▶ RECORDS PROVIDED:

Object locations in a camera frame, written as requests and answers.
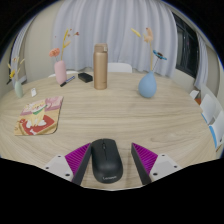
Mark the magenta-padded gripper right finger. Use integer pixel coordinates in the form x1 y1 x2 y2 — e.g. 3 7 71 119
130 142 183 186

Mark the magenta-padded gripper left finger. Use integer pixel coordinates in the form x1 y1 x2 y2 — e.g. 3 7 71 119
42 142 93 186

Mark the black computer mouse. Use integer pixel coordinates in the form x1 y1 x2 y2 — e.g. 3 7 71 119
90 138 124 184

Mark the cartoon print mouse pad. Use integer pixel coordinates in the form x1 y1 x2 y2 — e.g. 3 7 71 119
13 96 64 137

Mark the blue vase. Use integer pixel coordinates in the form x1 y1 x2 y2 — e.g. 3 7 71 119
138 70 158 99

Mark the small white chair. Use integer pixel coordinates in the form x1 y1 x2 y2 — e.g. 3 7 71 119
189 89 200 100

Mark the black rectangular box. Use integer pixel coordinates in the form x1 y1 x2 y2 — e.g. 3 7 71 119
77 72 94 84

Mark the pink vase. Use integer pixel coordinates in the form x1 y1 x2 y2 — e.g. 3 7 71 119
53 60 68 85

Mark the pale green vase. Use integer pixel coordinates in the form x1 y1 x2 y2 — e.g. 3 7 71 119
13 79 25 99

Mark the bronze drink bottle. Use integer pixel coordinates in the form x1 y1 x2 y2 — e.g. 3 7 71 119
93 43 109 91

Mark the narrow white curtain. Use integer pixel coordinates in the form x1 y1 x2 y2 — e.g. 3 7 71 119
9 16 36 84
194 33 209 90

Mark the yellow dried flower bunch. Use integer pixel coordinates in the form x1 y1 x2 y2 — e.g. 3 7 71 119
7 56 26 83

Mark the pink and yellow flower bunch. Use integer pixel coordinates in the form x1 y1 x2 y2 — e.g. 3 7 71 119
48 28 80 63

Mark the dark window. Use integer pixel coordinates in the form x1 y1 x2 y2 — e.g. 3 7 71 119
173 13 200 79

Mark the tall dried flower bunch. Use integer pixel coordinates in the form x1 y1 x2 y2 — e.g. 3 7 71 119
130 27 168 74

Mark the wide white curtain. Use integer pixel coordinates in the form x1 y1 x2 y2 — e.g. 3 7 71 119
51 0 179 79

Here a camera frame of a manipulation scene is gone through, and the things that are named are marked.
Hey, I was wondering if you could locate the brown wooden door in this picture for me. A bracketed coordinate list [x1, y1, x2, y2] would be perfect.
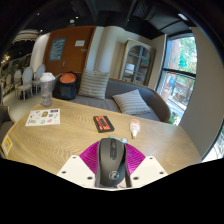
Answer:
[43, 25, 97, 78]

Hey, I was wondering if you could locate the grey curved sofa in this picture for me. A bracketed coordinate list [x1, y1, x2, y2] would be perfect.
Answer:
[53, 72, 172, 123]

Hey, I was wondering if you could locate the small white tube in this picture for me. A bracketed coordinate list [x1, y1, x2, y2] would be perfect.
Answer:
[129, 118, 142, 140]

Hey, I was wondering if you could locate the yellow square sticker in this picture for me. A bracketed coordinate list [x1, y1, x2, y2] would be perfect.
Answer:
[0, 135, 14, 157]

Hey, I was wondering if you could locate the white sticker sheet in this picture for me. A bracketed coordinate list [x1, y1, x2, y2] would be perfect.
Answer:
[25, 108, 61, 127]

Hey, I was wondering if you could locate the group of white chairs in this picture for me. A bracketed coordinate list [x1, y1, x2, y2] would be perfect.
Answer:
[1, 63, 47, 102]

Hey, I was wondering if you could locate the black and orange case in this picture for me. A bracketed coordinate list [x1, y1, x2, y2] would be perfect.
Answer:
[92, 115, 115, 134]

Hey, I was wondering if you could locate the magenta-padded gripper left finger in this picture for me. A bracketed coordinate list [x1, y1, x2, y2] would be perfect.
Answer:
[56, 140, 101, 189]

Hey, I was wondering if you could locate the clear shaker bottle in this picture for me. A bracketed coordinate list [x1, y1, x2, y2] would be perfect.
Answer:
[39, 72, 56, 108]

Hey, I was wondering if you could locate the flat-lying striped cushion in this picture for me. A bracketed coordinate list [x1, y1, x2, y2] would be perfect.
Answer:
[111, 88, 152, 116]

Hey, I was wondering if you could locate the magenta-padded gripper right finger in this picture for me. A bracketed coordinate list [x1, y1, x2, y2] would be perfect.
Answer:
[124, 142, 169, 188]

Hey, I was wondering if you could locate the large black-framed window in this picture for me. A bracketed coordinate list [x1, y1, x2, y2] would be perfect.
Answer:
[155, 33, 198, 126]

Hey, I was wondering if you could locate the black computer mouse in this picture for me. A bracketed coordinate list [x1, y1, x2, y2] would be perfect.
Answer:
[94, 137, 128, 189]

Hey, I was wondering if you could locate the blue wall poster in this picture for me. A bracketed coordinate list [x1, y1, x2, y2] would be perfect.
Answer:
[48, 37, 67, 62]

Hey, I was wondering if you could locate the grey tufted chair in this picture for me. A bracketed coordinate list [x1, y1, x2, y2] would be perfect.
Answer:
[0, 105, 16, 141]

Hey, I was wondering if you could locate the glass-door cabinet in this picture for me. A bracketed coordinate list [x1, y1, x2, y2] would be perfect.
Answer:
[119, 38, 156, 87]

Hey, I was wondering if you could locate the black and orange backpack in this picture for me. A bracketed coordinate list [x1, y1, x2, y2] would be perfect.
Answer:
[52, 71, 79, 101]

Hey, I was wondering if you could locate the square striped cushion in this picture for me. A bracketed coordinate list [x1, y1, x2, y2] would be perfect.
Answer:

▶ YOUR INSTRUCTIONS: Each line of the material that has the word "square" belongs in the answer.

▶ RESULT:
Hey, I was wondering if you could locate the yellow square sticker in this picture for me. A bracketed coordinate list [x1, y1, x2, y2] would be perfect.
Hey, I was wondering if you could locate the square striped cushion in this picture for me. A bracketed coordinate list [x1, y1, x2, y2] would be perfect.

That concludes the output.